**Exercise brief**. Reproduce exactly the lines of the listing from the one containing "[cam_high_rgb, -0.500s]" to its final line, both included.
☆ ☆ ☆ ☆ ☆
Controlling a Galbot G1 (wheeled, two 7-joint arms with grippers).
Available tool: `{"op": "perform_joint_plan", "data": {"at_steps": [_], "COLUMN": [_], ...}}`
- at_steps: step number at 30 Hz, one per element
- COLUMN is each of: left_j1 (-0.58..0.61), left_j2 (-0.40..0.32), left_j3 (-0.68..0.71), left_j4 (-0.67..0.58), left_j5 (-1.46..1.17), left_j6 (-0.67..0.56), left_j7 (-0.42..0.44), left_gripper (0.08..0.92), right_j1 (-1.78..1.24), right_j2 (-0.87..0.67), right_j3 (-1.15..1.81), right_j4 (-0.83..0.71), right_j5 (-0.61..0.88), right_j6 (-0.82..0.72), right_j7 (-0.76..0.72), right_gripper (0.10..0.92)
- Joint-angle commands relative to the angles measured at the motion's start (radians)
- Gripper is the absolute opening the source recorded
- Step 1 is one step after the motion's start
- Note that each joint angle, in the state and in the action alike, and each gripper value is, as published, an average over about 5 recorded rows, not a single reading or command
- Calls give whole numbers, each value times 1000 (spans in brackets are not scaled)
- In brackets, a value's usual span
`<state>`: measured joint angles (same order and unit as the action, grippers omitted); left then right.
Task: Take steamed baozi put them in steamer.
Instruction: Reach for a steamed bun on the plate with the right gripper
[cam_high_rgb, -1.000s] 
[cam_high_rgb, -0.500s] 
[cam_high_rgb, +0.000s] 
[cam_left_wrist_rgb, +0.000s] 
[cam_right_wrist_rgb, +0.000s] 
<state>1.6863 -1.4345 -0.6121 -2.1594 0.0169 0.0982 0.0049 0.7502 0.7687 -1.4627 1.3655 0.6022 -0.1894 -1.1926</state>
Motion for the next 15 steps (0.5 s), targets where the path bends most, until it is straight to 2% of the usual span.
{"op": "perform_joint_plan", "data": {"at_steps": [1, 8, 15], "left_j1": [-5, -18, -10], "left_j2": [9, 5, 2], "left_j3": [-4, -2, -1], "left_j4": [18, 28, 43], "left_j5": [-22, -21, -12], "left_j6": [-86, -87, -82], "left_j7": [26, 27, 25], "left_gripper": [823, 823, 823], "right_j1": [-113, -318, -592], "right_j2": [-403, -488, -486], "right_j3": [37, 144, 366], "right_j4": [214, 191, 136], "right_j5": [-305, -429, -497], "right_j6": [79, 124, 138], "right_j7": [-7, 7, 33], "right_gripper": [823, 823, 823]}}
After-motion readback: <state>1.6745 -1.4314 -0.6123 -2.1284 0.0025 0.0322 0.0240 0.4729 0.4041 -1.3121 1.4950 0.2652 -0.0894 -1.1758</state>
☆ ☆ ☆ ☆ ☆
**Output of the task**.
[cam_high_rgb, -0.500s] 
[cam_high_rgb, +0.000s] 
[cam_left_wrist_rgb, +0.000s] 
[cam_right_wrist_rgb, +0.000s] 
<state>1.6863 -1.4345 -0.6121 -2.1594 0.0169 0.0982 0.0049 0.7502 0.7687 -1.4627 1.3655 0.6022 -0.1894 -1.1926</state>
Motion for the next 15 steps (0.5 s), targets where the path bends most, until it is straight to 2% of the usual span.
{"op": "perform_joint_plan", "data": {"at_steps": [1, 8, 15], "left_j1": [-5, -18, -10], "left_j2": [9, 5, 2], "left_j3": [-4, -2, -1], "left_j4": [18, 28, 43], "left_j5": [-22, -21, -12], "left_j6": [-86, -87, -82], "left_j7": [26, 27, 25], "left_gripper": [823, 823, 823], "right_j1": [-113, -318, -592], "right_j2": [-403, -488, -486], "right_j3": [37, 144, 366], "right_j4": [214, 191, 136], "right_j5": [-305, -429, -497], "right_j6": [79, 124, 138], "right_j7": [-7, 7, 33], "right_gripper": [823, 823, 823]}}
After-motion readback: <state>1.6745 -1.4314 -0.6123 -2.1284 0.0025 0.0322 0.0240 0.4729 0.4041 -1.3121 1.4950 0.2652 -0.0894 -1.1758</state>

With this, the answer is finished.